Finding the ReadAhead Sweetspot on an EBS Volume

Setting readahead (RA from now on) appropriately is a contentious subject.  There are a lot of variables involved, but in my particular case I am setting out to minimize those variables, get a baseline, and have a reasonable idea of what to expect out of this configuration:

  • Environment: Amazon EC2
  • Instance Size: m3.xlarge (4 vCPU, 15GiB RAM)
  • Disk Config: Single EBS Volume, 1000 PIOPS

The testing I am going to be doing is pretty detailed, and intended for use in a future whitepaper, so I wanted to get some prep done and figure out exactly what I was dealing with here before I moved forward.  The initial testing (which is somewhat unusual for MongoDB) involves a lot of sequential IO.  Normally, I am tweaking an instance for random IO and optimizing for memory utilization efficiency – a very different beast which generally means low RA settings.  For this testing, I figured I would start with my usual config (and the one I was using on a beefy local server) and do some tweaking to see what the impact was.

I was surprised to find a huge cliff in terms of operations per second hitting the volume when I dropped RA to 16.  I expected the larger readahead settings to help up to a certain point because of the sequential IO (probably up to the point that I saturate the bandwidth to the EBS volume or similar).  But I did not expect the “cliff” between RA settings of 32, and RA settings of 16.
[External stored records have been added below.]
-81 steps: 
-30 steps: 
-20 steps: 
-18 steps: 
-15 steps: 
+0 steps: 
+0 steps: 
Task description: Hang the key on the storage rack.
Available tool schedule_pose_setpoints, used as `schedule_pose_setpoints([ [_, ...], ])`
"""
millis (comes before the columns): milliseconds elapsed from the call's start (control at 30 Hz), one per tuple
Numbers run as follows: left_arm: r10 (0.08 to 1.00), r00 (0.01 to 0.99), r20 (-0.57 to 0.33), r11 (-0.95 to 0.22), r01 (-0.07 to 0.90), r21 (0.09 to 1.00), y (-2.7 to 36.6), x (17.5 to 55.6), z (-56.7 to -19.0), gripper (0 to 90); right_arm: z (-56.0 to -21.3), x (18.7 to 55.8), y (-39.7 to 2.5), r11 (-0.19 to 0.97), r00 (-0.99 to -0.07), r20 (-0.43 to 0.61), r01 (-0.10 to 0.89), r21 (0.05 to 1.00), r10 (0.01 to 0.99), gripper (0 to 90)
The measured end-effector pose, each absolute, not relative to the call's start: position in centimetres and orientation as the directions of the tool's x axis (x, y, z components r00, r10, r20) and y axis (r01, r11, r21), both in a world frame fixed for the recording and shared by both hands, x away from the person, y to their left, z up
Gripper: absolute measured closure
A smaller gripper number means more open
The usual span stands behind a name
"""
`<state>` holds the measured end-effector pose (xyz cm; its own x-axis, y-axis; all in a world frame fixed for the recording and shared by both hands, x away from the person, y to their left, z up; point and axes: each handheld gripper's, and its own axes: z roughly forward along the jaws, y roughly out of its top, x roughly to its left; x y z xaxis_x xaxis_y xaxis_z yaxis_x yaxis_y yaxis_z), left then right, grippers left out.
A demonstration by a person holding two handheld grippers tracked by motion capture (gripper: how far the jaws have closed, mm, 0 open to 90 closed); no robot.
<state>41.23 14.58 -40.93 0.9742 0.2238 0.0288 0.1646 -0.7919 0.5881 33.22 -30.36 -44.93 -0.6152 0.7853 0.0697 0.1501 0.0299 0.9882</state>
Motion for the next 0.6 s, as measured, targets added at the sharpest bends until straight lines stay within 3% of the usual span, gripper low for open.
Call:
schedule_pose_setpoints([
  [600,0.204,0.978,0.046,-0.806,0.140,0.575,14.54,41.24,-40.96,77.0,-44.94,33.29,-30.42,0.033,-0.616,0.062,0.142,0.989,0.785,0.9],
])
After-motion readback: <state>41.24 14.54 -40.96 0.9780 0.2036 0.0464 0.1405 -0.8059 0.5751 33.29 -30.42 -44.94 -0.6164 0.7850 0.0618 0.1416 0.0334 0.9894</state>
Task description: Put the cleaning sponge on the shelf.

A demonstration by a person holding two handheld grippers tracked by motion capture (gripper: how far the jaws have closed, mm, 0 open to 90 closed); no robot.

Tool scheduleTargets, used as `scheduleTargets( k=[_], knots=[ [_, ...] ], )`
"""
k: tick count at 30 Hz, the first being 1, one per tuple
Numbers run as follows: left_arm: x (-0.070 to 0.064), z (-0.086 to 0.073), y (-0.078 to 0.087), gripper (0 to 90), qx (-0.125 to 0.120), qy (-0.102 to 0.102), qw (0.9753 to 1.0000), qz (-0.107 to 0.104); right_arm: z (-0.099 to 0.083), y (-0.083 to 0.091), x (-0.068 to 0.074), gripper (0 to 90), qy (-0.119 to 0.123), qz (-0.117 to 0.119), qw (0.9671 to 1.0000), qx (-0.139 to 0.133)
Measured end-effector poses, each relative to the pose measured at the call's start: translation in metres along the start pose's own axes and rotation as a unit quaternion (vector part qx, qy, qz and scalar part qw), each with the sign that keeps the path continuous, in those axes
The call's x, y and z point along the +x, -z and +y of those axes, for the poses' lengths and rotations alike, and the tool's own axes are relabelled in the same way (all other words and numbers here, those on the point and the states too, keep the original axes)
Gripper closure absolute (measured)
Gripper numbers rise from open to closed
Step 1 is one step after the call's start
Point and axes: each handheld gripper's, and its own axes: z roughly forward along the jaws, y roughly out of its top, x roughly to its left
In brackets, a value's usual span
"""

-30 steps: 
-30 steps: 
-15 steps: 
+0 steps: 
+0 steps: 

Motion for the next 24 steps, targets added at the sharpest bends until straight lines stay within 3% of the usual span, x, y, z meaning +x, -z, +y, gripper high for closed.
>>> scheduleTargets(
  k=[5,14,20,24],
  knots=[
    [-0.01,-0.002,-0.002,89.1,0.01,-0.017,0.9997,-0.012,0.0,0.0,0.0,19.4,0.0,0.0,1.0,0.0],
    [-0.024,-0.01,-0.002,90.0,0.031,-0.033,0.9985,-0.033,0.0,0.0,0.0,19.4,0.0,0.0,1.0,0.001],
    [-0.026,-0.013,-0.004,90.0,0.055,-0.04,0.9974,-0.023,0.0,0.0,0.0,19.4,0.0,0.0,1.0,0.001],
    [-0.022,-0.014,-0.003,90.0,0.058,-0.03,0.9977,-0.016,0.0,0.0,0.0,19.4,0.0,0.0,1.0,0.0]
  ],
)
To elaborate: one of the things I was keeping an eye on was the page faulting rate within MongoDB.  MongoDB only reports “hard” page faults, where the data is actually fetched off the disk.  Since I was wiping out the system caches between caching runs, all of the data I was reading had to come from the disk, so the fault rate should be pretty predictable, and IO was going to be my limiting factor.

With the RA settings at 32, my tests were taking longer than 64, 64 took longer than 128 etc. until the results for 256, 512 were close enough to make no difference and RA was not really a factor anymore.  At 32, the faulting rate was relatively normal – somewhere around 20 faults/sec at peak and well within the capacity of the PIOPS volume to satisfy, this was a little higher than the 64 RA fault rate which ran at ~15 faults/sec.  I was basically just keeping an eye on it, it did not seem to be playing too big a part.

With an RA of 16 though, things slowed down dramatically.  The faults spike to over 1000 faults/sec and stay there.  That’s a ~50x increase over the 32 RA setting and basically is pegging the max PIOPS I have on that volume.  Needless to say the test takes a **lot** longer to run with the IO pegged.  To show this graphically, here are the run completion times with the differing RA settings (click for larger view):

mongodump test runs, using various readahead settings

TL;DR I will be using RA settings of 128 for this testing, and will be very careful before dropping RA below 32 on EBS volumes in EC2 in future.

Update: A bit of digging revealed that the default size of an IO request on provisioned IOPS instances is 16K, which would mean that setting RA to 32 matches this well, whereas dropping below it by 50% is essentially a bad mismatch.  Here is the relevant paragraph (from the RDS documentation):

Provisioned IOPS works with an IO request size of 16KB. An IO request smaller than 16KB is handled as one IO; for example, 1000 8KB IO requests are treated the same as 1000 16KB requests.  IO requests larfer than 16KB consume more than one IO request; Provisioned IOPS consumption is a linear function of IO request size above 16KB. For example, a 24KB IO request consumes 1.5 OP requests of storage capacity; a 32KB IO request consumes 2 IO requests etc.

Hence, once you drop below RA of 32 (and you are doing small IO requests like a 4k page for example), every request is “wasting” the difference and consuming a full IOP – definitely something to bear in mind when running any memory mapped application on EC2.